═════ GIVEN DATA

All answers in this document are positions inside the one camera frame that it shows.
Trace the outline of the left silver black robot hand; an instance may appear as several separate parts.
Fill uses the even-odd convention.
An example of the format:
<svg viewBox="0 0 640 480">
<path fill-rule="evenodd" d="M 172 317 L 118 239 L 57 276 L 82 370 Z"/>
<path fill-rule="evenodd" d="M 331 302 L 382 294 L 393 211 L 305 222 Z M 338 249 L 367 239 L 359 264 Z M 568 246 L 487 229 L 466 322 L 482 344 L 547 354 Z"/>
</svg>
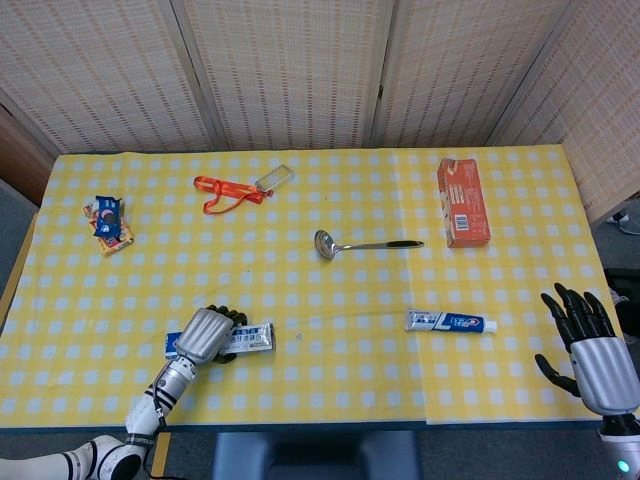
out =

══════════

EXERCISE PROMPT: Only an exact copy of the records, free of images, belongs in the answer.

OUTPUT:
All answers in this document are positions inside the one camera frame that it shows.
Trace the outline of the left silver black robot hand; an instance may appear as several separate parts.
Fill uses the even-odd convention.
An example of the format:
<svg viewBox="0 0 640 480">
<path fill-rule="evenodd" d="M 172 317 L 118 239 L 57 276 L 82 370 Z"/>
<path fill-rule="evenodd" d="M 331 302 L 382 294 L 393 211 L 305 222 Z M 338 249 L 367 239 L 359 264 Z M 568 246 L 487 229 L 466 322 L 482 344 L 547 354 Z"/>
</svg>
out =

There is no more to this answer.